= William Wondriska =

William Wondriska (June 29, 1931 - July 8, 2016) was an American illustrator and writer. In addition to his work in promotional design and advertising, Wondriska wrote eleven books for children, including A Long Piece of String (1963), The Sound of Things (1958) and All by Myself (1963).

Wondriska was born in Oak Park, Illinois. He studied at Yale University and the Art Institute of Chicago.

He served as president of Hartford Art School, which now offers a William Wondriska Graphic Design Award to graphic design students of merit and to support visiting designers. In 1995 Wondriska was among five university regents and former regents who filed a lawsuit seeking to block Hartford University from absorbing money historically controlled by the Art School Board.

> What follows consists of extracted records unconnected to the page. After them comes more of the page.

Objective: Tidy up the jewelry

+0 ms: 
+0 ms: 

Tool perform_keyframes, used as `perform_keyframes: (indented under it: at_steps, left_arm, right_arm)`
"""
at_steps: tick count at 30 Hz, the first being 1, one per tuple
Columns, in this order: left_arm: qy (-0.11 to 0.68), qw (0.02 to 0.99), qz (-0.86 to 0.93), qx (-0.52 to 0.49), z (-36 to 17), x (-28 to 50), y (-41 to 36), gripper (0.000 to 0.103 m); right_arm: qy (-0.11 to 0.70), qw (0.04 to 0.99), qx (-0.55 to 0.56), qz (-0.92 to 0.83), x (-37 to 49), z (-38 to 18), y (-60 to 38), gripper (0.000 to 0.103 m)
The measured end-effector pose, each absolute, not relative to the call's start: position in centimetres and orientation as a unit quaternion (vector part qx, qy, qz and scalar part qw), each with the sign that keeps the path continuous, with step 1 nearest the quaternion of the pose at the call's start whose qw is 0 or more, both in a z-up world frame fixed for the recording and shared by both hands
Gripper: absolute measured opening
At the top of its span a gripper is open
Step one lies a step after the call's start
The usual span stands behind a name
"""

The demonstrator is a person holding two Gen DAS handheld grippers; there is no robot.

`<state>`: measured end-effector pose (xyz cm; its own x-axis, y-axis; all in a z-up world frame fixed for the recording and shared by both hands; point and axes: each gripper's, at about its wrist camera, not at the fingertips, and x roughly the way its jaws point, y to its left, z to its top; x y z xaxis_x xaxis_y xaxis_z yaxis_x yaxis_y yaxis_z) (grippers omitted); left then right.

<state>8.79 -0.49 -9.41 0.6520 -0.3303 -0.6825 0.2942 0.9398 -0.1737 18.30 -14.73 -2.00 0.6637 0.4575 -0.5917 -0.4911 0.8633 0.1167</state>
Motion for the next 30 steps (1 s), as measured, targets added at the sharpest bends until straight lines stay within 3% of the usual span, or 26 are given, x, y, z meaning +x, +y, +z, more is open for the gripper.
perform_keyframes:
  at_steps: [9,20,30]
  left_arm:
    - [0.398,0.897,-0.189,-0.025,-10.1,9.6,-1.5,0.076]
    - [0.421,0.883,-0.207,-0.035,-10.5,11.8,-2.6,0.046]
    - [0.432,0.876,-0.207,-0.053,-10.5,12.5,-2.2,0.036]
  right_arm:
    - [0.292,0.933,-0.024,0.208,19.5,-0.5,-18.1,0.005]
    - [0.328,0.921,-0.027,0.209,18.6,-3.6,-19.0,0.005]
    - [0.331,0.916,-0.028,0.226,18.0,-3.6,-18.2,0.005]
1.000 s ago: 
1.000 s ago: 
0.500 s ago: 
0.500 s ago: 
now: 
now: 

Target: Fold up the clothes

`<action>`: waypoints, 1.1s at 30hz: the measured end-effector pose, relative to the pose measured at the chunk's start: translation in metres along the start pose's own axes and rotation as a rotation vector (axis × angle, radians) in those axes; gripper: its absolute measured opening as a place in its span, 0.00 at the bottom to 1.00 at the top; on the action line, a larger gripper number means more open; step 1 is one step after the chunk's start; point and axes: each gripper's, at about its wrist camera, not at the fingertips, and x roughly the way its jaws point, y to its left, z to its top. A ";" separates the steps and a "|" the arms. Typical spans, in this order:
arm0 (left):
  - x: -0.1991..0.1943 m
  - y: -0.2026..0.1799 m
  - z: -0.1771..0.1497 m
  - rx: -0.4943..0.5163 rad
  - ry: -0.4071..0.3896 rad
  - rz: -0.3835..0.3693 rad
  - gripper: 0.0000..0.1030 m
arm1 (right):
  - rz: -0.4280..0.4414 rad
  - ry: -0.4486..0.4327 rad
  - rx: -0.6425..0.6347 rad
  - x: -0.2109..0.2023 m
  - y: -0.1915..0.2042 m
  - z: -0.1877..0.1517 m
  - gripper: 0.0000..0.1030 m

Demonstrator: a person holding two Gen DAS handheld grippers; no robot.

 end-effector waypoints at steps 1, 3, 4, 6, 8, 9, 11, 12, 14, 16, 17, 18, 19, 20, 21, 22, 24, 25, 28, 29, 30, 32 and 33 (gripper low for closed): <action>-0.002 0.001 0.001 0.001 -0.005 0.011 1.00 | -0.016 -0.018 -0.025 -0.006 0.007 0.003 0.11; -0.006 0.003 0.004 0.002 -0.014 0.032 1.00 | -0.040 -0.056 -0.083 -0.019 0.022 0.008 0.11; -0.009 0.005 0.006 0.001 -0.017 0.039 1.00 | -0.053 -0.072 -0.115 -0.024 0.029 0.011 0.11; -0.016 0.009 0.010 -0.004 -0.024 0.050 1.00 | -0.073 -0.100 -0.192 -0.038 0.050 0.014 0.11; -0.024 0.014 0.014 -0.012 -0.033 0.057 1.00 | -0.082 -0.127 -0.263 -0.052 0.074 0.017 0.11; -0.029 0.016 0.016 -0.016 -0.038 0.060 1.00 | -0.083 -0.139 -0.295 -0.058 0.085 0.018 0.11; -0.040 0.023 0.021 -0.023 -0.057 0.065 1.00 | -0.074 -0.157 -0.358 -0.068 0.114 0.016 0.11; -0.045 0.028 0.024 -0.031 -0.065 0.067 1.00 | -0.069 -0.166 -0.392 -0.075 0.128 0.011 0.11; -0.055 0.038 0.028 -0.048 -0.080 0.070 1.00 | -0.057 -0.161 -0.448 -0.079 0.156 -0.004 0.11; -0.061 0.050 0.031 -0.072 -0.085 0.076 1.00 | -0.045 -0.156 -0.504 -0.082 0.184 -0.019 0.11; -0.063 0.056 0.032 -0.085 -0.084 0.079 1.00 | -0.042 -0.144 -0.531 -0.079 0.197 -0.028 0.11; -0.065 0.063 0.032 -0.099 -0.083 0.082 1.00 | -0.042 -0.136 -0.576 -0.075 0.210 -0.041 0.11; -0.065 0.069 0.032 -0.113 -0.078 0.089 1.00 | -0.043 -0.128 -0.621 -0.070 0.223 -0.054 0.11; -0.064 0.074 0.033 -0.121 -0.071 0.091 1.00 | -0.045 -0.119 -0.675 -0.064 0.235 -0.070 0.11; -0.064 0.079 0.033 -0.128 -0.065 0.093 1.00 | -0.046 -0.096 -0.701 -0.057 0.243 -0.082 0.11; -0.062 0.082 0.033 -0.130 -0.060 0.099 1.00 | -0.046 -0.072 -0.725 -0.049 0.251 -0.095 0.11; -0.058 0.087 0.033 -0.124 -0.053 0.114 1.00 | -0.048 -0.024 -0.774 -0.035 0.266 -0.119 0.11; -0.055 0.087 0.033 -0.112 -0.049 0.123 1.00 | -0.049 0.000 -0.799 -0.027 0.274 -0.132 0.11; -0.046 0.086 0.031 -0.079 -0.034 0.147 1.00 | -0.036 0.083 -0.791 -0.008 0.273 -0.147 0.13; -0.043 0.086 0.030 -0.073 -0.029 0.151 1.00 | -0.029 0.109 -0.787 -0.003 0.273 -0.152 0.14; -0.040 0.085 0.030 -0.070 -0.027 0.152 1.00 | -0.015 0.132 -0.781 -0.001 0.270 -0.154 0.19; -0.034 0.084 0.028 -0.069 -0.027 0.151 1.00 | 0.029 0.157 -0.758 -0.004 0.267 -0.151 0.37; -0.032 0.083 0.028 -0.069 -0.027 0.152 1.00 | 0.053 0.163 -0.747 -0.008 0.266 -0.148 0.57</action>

In 1961 Wondriska founded Wondriska Associates, a design firm which became known for its branding work with such clients as the Walt Disney Company, Children's Television Workshop, the Art Institute of Chicago, the National Gallery of Art, and the Boston Symphony. In the 1980s, Wondriska Associates' won awards for their work for United Technologies Corp. and Aetna. In 1994 Wondriska Associates merged with Dennis Russo Design to become Wondriska Russo Associates.

The 2010 reissue of A Long Piece of String by Chronicle Books instigated a revival of interest in his work, with Liz Rosenberg of the Boston Globe labeling the book "a miracle of simplicity."

Wondriska lived in Concord, Massachusetts, until his death from complications of Parkinson's disease in July 2016.